The grant fund was authorized by the Oregon Legislature in 2015 to provide capital to stimulate downtown revitalization projects around the state. It was first funded in 2017 with a $2.5 million allocation, which was increased to $5 million in 2019. The fund was replenished with a $10 million allocation in 2021 to support a “catch-up” cycle for 2022 and the regular grant cycle in 2023. Creation of the fund and its succeeding allocations are the result of grassroots advocacy efforts on behalf of Oregon Main Street organizations, such as KFDA.

Grant awards are made every two years in odd years, although the allocation in 2021 included an additional $5 million for 2022 since the allocation was postponed during the pandemic. KFDA has received a grant award in all three cycles to date. Grants in 2017 and 2019 supported upper floor redevelopment projects that resulted in 25 new residential units in downtown Klamath Falls.

The Arcade’s History

The Arcade Hotel, at 1032 Main St., in downtown Klamath Falls, opened in May 1920, according to the Oregon Inventory of Historic Properties.

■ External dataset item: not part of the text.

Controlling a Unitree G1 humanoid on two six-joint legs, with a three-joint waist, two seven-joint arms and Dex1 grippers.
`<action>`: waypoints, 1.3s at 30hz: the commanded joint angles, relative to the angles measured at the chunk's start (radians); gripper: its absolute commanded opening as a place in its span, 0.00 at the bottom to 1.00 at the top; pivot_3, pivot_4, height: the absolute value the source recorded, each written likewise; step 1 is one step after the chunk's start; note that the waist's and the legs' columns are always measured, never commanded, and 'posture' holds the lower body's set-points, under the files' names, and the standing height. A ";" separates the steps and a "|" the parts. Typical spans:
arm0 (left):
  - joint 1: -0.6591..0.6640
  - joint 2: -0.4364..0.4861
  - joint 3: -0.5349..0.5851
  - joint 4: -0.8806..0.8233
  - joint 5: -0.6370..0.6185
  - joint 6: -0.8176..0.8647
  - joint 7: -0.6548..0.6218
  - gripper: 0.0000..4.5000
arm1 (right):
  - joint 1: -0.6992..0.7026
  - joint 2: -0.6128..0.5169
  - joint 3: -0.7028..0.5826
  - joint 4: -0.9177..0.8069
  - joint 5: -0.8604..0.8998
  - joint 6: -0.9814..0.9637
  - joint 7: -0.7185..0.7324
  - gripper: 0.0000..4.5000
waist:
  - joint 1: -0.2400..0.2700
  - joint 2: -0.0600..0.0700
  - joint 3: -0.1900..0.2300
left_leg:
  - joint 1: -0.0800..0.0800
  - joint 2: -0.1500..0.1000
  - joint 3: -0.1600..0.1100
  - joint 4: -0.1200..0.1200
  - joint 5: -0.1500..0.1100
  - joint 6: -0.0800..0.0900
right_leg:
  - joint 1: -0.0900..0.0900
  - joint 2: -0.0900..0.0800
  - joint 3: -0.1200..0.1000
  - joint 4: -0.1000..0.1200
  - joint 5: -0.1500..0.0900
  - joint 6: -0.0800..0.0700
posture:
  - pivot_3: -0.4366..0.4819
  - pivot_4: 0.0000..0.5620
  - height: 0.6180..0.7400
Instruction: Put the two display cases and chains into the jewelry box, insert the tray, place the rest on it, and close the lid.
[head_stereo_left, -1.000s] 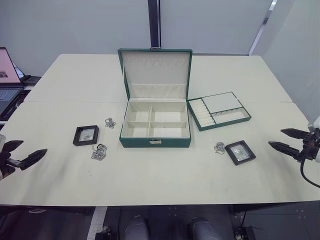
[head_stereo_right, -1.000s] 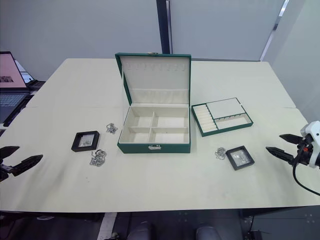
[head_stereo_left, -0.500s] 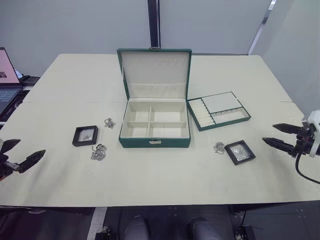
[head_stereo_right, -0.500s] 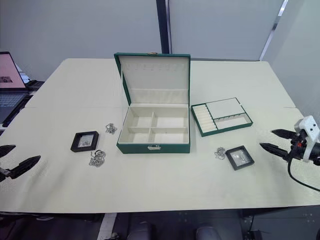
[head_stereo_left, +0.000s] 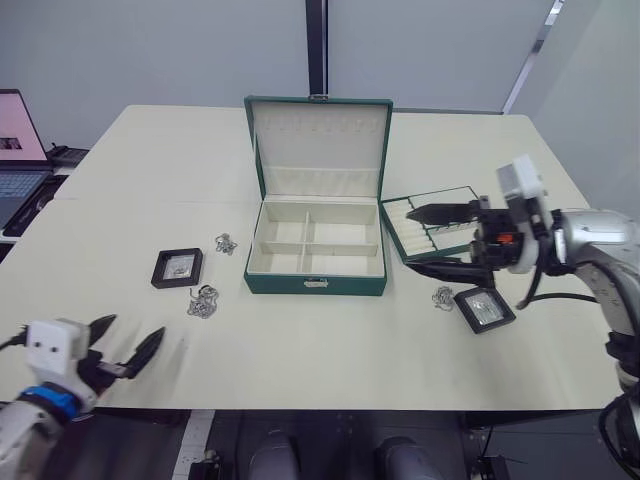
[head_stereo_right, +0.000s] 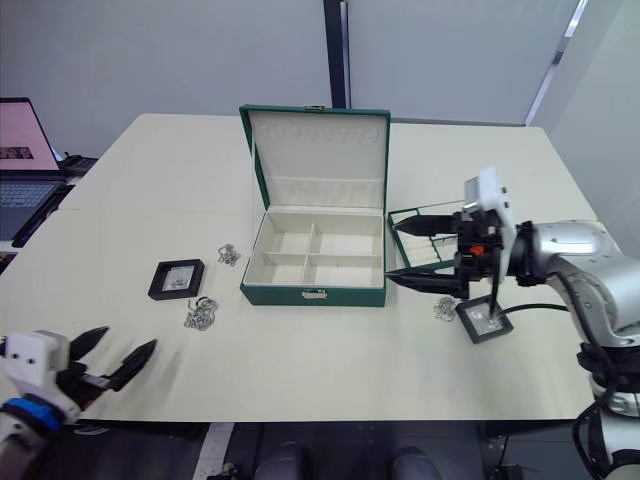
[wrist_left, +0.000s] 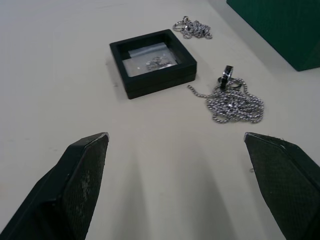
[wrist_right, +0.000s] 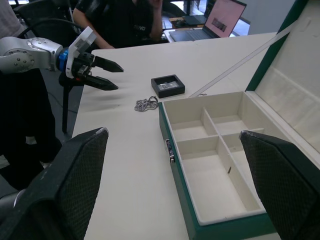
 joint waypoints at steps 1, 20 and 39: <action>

The cost of building the four-story, brick hotel in the Chicago School style was $40,000. Architect A.F. Heide designed plans for the 52-room hotel in mid-1919, and construction began immediately afterward. The Arcade’s owners were George and Christos Blanas.

George Blanas, who was born in 1900 in Tripoli, Greece, and his brother Christos moved to Klamath Falls in 1916. A third brother, Nicholas, later joined them.

After the main building of the Arcade was completed, the Blanas brothers in 1923 added a four-story brick building to the original hotel at a cost of $20,000. The addition, connected to the main hotel by a covered walkway, was demolished Dec. 10, 1998. The Blanas family maintained and operated the Arcade for about 50 years.

According to his obituary, George Blanas died July 14, 1998, in Boise, Idaho, at age 98.